EXERCISE AIM — Print exactly those lines that run from the beginning of the data to the line bearing "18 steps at", inclusive.

Data entries
-- Opening Marker --

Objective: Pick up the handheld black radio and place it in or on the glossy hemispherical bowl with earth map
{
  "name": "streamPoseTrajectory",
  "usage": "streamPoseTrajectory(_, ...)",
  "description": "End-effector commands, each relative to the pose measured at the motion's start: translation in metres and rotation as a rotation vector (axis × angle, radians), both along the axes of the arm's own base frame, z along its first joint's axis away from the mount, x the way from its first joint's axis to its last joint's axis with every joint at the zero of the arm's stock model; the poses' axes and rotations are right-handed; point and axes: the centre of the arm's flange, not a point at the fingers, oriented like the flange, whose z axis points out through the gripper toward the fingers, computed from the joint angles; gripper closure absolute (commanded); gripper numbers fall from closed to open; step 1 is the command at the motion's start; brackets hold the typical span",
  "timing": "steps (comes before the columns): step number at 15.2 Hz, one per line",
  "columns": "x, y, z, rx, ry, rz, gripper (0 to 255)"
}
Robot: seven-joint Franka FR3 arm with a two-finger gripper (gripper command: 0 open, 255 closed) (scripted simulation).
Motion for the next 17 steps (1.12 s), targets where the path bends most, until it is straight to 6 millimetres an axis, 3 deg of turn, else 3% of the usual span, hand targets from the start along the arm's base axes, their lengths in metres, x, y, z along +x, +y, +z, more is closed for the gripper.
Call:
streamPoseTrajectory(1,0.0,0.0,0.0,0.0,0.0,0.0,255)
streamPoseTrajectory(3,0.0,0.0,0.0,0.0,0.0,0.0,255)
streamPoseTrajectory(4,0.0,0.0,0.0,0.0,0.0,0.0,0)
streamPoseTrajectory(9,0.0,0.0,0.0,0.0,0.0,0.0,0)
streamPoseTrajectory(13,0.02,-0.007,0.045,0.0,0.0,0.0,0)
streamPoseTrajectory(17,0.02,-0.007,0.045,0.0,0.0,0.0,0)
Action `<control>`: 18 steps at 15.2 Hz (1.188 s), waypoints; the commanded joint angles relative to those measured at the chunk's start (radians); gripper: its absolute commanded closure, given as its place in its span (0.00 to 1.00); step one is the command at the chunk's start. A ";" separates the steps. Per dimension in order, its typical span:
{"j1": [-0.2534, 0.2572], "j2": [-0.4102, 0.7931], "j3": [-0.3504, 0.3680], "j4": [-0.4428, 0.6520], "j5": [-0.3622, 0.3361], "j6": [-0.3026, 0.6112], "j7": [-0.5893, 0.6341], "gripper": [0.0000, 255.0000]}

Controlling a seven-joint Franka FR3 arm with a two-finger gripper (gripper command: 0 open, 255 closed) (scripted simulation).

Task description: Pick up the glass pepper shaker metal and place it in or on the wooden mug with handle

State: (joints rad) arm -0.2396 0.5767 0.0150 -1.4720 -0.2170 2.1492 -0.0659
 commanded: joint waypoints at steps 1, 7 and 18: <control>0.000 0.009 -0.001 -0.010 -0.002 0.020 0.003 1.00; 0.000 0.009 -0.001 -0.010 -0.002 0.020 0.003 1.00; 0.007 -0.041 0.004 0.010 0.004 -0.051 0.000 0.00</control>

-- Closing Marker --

TASK SOLUTION —
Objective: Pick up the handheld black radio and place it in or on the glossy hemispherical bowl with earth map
{
  "name": "streamPoseTrajectory",
  "usage": "streamPoseTrajectory(_, ...)",
  "description": "End-effector commands, each relative to the pose measured at the motion's start: translation in metres and rotation as a rotation vector (axis × angle, radians), both along the axes of the arm's own base frame, z along its first joint's axis away from the mount, x the way from its first joint's axis to its last joint's axis with every joint at the zero of the arm's stock model; the poses' axes and rotations are right-handed; point and axes: the centre of the arm's flange, not a point at the fingers, oriented like the flange, whose z axis points out through the gripper toward the fingers, computed from the joint angles; gripper closure absolute (commanded); gripper numbers fall from closed to open; step 1 is the command at the motion's start; brackets hold the typical span",
  "timing": "steps (comes before the columns): step number at 15.2 Hz, one per line",
  "columns": "x, y, z, rx, ry, rz, gripper (0 to 255)"
}
Robot: seven-joint Franka FR3 arm with a two-finger gripper (gripper command: 0 open, 255 closed) (scripted simulation).
Motion for the next 17 steps (1.12 s), targets where the path bends most, until it is straight to 6 millimetres an axis, 3 deg of turn, else 3% of the usual span, hand targets from the start along the arm's base axes, their lengths in metres, x, y, z along +x, +y, +z, more is closed for the gripper.
Call:
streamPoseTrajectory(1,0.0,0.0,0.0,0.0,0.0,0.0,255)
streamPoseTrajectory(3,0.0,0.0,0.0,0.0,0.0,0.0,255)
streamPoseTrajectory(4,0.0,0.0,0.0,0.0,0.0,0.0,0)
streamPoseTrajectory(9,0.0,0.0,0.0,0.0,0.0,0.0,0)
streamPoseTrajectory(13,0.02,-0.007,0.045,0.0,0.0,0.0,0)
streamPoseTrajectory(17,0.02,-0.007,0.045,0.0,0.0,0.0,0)
Action `<control>`: 18 steps at 15.2 Hz (1.188 s), waypoints; the commanded joint angles relative to those measured at the chunk's start (radians); gripper: its absolute commanded closure, given as its place in its span (0.00 to 1.00); step one is the command at the chunk's start. A ";" separates the steps. Per dimension in order, its typical span:

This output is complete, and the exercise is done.